* ASSIGNED TASK
All of the data that follows should be written out exactly.

--- --- ---

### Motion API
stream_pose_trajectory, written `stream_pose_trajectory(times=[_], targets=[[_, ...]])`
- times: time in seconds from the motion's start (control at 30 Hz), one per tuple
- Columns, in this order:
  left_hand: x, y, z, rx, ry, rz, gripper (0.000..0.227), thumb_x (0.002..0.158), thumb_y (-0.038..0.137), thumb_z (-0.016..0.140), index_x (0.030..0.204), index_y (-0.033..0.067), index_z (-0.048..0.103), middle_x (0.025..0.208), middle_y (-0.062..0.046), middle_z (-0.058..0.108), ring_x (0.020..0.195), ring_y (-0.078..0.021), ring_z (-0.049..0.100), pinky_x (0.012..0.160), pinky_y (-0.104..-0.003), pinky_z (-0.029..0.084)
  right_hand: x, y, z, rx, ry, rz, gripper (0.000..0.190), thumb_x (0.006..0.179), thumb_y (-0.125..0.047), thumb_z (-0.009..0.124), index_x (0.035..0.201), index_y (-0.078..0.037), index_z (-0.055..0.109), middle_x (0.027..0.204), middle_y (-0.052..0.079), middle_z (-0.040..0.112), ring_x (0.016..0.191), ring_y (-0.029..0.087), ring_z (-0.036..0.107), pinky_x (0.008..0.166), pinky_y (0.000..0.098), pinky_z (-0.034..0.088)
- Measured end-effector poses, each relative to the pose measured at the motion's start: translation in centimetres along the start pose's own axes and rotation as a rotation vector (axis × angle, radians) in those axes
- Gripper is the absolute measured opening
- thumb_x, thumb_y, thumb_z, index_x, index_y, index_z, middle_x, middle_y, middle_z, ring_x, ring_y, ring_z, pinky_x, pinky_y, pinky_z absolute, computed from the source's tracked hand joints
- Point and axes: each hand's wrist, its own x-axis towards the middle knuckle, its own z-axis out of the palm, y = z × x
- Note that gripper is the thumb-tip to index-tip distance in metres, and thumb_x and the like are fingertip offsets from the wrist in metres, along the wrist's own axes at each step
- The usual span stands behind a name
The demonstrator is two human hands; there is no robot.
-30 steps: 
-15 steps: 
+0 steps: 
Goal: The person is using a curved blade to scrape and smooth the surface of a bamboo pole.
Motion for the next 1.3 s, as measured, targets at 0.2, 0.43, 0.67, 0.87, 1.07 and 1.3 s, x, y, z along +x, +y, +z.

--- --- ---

* PROBLEM SOLUTION
### Motion API
stream_pose_trajectory, written `stream_pose_trajectory(times=[_], targets=[[_, ...]])`
- times: time in seconds from the motion's start (control at 30 Hz), one per tuple
- Columns, in this order:
  left_hand: x, y, z, rx, ry, rz, gripper (0.000..0.227), thumb_x (0.002..0.158), thumb_y (-0.038..0.137), thumb_z (-0.016..0.140), index_x (0.030..0.204), index_y (-0.033..0.067), index_z (-0.048..0.103), middle_x (0.025..0.208), middle_y (-0.062..0.046), middle_z (-0.058..0.108), ring_x (0.020..0.195), ring_y (-0.078..0.021), ring_z (-0.049..0.100), pinky_x (0.012..0.160), pinky_y (-0.104..-0.003), pinky_z (-0.029..0.084)
  right_hand: x, y, z, rx, ry, rz, gripper (0.000..0.190), thumb_x (0.006..0.179), thumb_y (-0.125..0.047), thumb_z (-0.009..0.124), index_x (0.035..0.201), index_y (-0.078..0.037), index_z (-0.055..0.109), middle_x (0.027..0.204), middle_y (-0.052..0.079), middle_z (-0.040..0.112), ring_x (0.016..0.191), ring_y (-0.029..0.087), ring_z (-0.036..0.107), pinky_x (0.008..0.166), pinky_y (0.000..0.098), pinky_z (-0.034..0.088)
- Measured end-effector poses, each relative to the pose measured at the motion's start: translation in centimetres along the start pose's own axes and rotation as a rotation vector (axis × angle, radians) in those axes
- Gripper is the absolute measured opening
- thumb_x, thumb_y, thumb_z, index_x, index_y, index_z, middle_x, middle_y, middle_z, ring_x, ring_y, ring_z, pinky_x, pinky_y, pinky_z absolute, computed from the source's tracked hand joints
- Point and axes: each hand's wrist, its own x-axis towards the middle knuckle, its own z-axis out of the palm, y = z × x
- Note that gripper is the thumb-tip to index-tip distance in metres, and thumb_x and the like are fingertip offsets from the wrist in metres, along the wrist's own axes at each step
- The usual span stands behind a name
The demonstrator is two human hands; there is no robot.
-30 steps: 
-15 steps: 
+0 steps: 
Goal: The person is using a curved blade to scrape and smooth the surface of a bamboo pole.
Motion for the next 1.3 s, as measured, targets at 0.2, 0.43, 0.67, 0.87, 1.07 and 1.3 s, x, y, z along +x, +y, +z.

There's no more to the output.